▶ [The task]:
From the first line to the last, set down the material exactly, leaving out its pictures.

/---

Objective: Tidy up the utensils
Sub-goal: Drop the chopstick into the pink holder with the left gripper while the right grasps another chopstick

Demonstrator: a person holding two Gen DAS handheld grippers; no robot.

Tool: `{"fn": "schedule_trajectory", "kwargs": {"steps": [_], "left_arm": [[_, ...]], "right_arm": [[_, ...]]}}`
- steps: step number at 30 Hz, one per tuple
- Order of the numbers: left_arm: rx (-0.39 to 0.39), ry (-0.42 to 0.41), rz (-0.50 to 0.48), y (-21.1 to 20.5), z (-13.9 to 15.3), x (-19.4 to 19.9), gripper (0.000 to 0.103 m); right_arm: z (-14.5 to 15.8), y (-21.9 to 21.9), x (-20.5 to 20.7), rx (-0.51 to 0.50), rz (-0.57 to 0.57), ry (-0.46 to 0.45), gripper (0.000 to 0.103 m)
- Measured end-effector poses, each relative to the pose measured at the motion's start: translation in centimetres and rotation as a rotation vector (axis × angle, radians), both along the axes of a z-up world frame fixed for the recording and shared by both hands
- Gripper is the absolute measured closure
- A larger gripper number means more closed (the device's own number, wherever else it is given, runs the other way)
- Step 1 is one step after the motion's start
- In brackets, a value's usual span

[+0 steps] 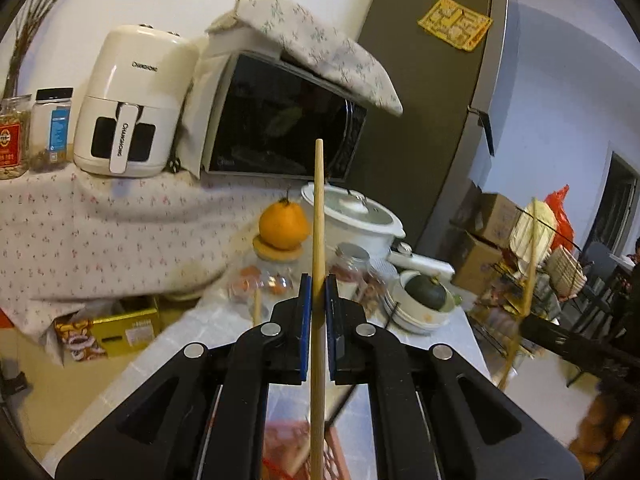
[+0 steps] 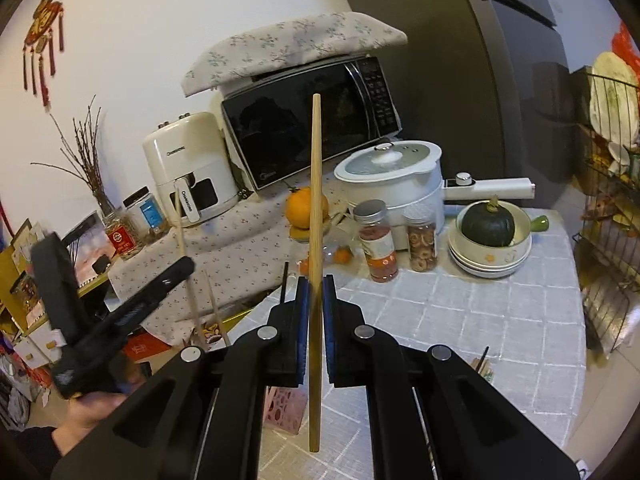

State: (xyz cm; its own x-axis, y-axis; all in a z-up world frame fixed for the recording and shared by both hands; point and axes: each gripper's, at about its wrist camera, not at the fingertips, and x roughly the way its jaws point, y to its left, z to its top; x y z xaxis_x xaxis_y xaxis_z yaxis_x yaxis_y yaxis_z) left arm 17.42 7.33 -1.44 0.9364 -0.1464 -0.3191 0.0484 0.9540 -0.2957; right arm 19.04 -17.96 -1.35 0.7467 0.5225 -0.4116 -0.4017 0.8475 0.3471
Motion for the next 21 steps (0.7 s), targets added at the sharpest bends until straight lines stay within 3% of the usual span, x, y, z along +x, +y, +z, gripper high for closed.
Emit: {"fn": "schedule_trajectory", "kwargs": {"steps": [7,13,16,17,18,19,21], "left_arm": [[0.022,-0.022,0.042,0.4,-1.7,0.7,0.097],[0.079,0.044,0.035,-0.6,-2.9,0.7,0.097],[0.094,0.119,0.014,-0.8,-3.4,0.8,0.096],[0.088,0.143,0.007,-0.7,-3.5,0.8,0.092],[0.072,0.188,0.001,-0.5,-3.5,0.8,0.077],[0.055,0.212,0.0,-0.3,-3.4,0.9,0.071],[0.007,0.243,0.012,0.5,-2.2,0.3,0.065]], "right_arm": [[-0.1,0.1,-0.1,0.02,0.016,-0.009,0.096],[-0.2,0.3,-0.3,0.028,0.025,-0.018,0.096],[-0.3,0.5,-0.3,0.033,0.029,-0.023,0.096],[-0.4,0.7,-0.4,0.034,0.032,-0.023,0.096],[-0.5,0.9,-0.4,0.034,0.034,-0.022,0.096],[-0.6,1.1,-0.4,0.035,0.034,-0.022,0.096],[-0.8,1.5,-0.3,0.04,0.035,-0.021,0.096]]}}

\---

▶ [Output of the exercise]:
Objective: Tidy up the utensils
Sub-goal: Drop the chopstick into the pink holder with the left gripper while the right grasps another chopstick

Demonstrator: a person holding two Gen DAS handheld grippers; no robot.

Tool: `{"fn": "schedule_trajectory", "kwargs": {"steps": [_], "left_arm": [[_, ...]], "right_arm": [[_, ...]]}}`
- steps: step number at 30 Hz, one per tuple
- Order of the numbers: left_arm: rx (-0.39 to 0.39), ry (-0.42 to 0.41), rz (-0.50 to 0.48), y (-21.1 to 20.5), z (-13.9 to 15.3), x (-19.4 to 19.9), gripper (0.000 to 0.103 m); right_arm: z (-14.5 to 15.8), y (-21.9 to 21.9), x (-20.5 to 20.7), rx (-0.51 to 0.50), rz (-0.57 to 0.57), ry (-0.46 to 0.45), gripper (0.000 to 0.103 m)
- Measured end-effector poses, each relative to the pose measured at the motion's start: translation in centimetres and rotation as a rotation vector (axis × angle, radians), both along the axes of a z-up world frame fixed for the recording and shared by both hands
- Gripper is the absolute measured closure
- A larger gripper number means more closed (the device's own number, wherever else it is given, runs the other way)
- Step 1 is one step after the motion's start
- In brackets, a value's usual span

[+0 steps] 
[+0 steps] 

State: (xyz cm; its own x-axis, y-axis; all in a z-up world frame fixed for the recording and shared by both hands; point and axes: each gripper's, at about its wrist camera, not at the fingertips, and x roughly the way its jaws point, y to its left, z to its top; x y z xaxis_x xaxis_y xaxis_z yaxis_x yaxis_y yaxis_z) left arm 17.42 7.33 -1.44 0.9364 -0.1464 -0.3191 0.0484 0.9540 -0.2957; right arm 19.04 -17.96 -1.35 0.7467 0.5225 -0.4116 -0.4017 0.8475 0.3471
Motion for the next 21 steps (0.7 s), targets added at the sharpest bends until straight lines stay within 3% of the usual span, x, y, z along +x, +y, +z, gripper high for closed.
Emit: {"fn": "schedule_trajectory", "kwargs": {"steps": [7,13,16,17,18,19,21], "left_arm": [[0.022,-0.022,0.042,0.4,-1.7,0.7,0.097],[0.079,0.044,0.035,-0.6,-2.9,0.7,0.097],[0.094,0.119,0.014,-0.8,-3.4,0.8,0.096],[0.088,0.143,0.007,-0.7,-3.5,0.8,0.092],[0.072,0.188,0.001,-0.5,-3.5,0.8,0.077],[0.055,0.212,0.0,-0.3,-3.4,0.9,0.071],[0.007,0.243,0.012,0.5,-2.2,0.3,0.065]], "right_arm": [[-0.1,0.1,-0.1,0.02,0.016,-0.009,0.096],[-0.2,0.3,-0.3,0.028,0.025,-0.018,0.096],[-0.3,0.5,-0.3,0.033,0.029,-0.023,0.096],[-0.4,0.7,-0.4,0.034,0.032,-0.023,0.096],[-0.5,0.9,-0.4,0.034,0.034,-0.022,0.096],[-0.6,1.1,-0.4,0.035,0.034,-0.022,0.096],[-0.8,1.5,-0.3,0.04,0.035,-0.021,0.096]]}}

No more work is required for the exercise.